Starting at the first line of the material below, retype each line exactly until you reach the line with "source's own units", which is also included; pictures stay out.

== Segment start ==

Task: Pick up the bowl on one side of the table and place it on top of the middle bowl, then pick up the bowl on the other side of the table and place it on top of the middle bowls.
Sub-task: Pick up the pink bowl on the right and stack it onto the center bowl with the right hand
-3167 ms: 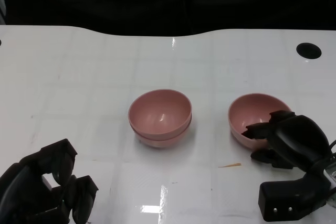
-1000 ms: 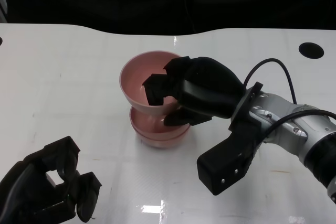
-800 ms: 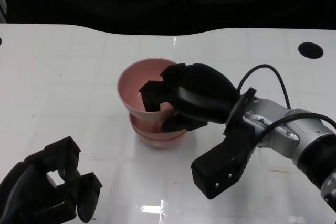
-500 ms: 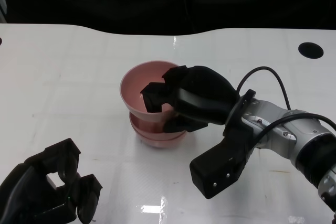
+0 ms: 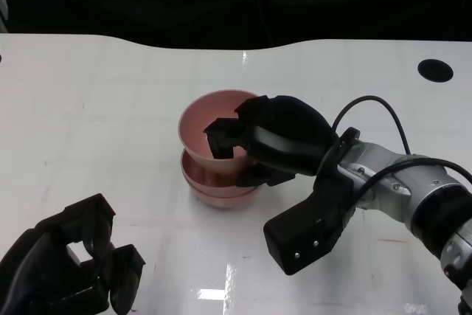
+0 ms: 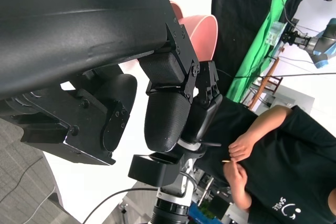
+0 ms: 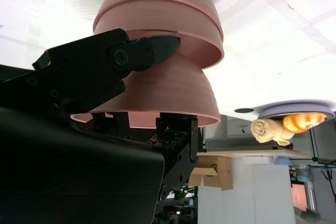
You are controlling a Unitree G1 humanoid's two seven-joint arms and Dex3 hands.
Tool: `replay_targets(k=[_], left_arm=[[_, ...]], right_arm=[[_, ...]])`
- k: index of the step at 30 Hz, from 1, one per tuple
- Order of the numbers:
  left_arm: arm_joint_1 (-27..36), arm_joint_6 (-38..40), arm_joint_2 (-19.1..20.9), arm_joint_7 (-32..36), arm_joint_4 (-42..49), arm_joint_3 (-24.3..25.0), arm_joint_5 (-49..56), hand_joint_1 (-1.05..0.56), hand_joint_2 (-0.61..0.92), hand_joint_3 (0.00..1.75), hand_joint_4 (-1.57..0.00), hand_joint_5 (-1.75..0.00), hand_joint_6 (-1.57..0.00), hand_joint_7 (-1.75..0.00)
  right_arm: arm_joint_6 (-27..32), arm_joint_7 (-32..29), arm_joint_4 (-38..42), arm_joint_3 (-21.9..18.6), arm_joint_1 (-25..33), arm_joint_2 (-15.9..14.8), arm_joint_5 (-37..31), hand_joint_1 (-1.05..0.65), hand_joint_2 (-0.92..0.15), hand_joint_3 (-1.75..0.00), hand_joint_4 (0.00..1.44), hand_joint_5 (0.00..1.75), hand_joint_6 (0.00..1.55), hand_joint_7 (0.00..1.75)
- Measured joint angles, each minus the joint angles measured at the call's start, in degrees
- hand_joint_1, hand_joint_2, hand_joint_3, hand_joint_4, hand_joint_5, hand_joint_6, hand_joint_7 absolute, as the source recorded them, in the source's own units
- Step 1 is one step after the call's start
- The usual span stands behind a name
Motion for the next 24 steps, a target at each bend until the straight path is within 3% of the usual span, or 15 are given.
replay_targets(k=[6,11,15,17,20,23,24], left_arm=[[0.05,0.0,0.0,0.4,-0.09,-0.03,0.0,0.15,0.75,1.59,-1.09,-1.75,-0.9,-1.75],[0.07,0.0,0.0,0.44,-0.1,-0.13,0.08,0.16,0.75,1.59,-1.09,-1.75,-0.9,-1.75],[0.08,0.0,0.0,0.46,-0.18,-0.21,0.14,0.15,0.75,1.58,-1.09,-1.75,-0.9,-1.75],[0.08,0.0,0.0,0.46,-0.18,-0.24,0.14,0.16,0.76,1.59,-1.09,-1.75,-0.9,-1.75],[0.08,0.0,-0.06,0.47,-0.19,-0.27,0.14,0.16,0.76,1.59,-1.09,-1.75,-0.9,-1.75],[0.08,0.0,-0.11,0.48,-0.24,-0.31,0.14,0.15,0.76,1.59,-1.09,-1.75,-0.9,-1.75],[0.09,0.0,-0.11,0.48,-0.3,-0.34,0.15,0.15,0.76,1.58,-1.09,-1.75,-0.9,-1.75]], right_arm=[[0.64,0.13,0.29,0.87,0.0,0.57,-0.03,-0.27,-0.9,-0.19,0.84,1.75,0.59,1.7],[1.48,0.33,0.61,1.43,0.0,0.87,-0.07,-0.29,-0.92,-0.19,0.84,1.75,0.63,1.57],[1.63,0.77,1.07,1.66,-0.02,1.14,-0.06,-0.31,-0.92,-0.21,0.83,1.75,0.71,1.32],[1.81,0.88,1.32,1.81,-0.02,1.4,-0.07,-0.31,-0.92,-0.19,0.82,1.75,0.78,1.08],[2.11,0.88,1.71,2.18,-0.04,1.58,-0.11,-0.32,-0.92,-0.18,0.81,1.75,0.83,0.98],[2.26,0.85,1.99,2.47,-0.42,1.68,-0.19,-0.34,-0.92,-0.18,0.81,1.75,0.79,1.11],[2.33,0.83,2.09,2.55,-0.48,1.71,-0.21,-0.35,-0.92,-0.16,0.81,1.72,0.83,0.91]])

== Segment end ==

ANSWER SPACE =>
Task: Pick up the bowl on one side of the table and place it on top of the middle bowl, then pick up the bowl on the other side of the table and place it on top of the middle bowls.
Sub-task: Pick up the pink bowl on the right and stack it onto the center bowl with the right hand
-3167 ms: 
-1000 ms: 
-800 ms: 
-500 ms: 
+0 ms: 
+0 ms: 
+0 ms: 
You are controlling a Unitree G1 humanoid's two seven-joint arms and Dex3 hands.
Tool: `replay_targets(k=[_], left_arm=[[_, ...]], right_arm=[[_, ...]])`
- k: index of the step at 30 Hz, from 1, one per tuple
- Order of the numbers:
  left_arm: arm_joint_1 (-27..36), arm_joint_6 (-38..40), arm_joint_2 (-19.1..20.9), arm_joint_7 (-32..36), arm_joint_4 (-42..49), arm_joint_3 (-24.3..25.0), arm_joint_5 (-49..56), hand_joint_1 (-1.05..0.56), hand_joint_2 (-0.61..0.92), hand_joint_3 (0.00..1.75), hand_joint_4 (-1.57..0.00), hand_joint_5 (-1.75..0.00), hand_joint_6 (-1.57..0.00), hand_joint_7 (-1.75..0.00)
  right_arm: arm_joint_6 (-27..32), arm_joint_7 (-32..29), arm_joint_4 (-38..42), arm_joint_3 (-21.9..18.6), arm_joint_1 (-25..33), arm_joint_2 (-15.9..14.8), arm_joint_5 (-37..31), hand_joint_1 (-1.05..0.65), hand_joint_2 (-0.92..0.15), hand_joint_3 (-1.75..0.00), hand_joint_4 (0.00..1.44), hand_joint_5 (0.00..1.75), hand_joint_6 (0.00..1.55), hand_joint_7 (0.00..1.75)
- Measured joint angles, each minus the joint angles measured at the call's start, in degrees
- hand_joint_1, hand_joint_2, hand_joint_3, hand_joint_4, hand_joint_5, hand_joint_6, hand_joint_7 absolute, as the source recorded them, in the source's own units

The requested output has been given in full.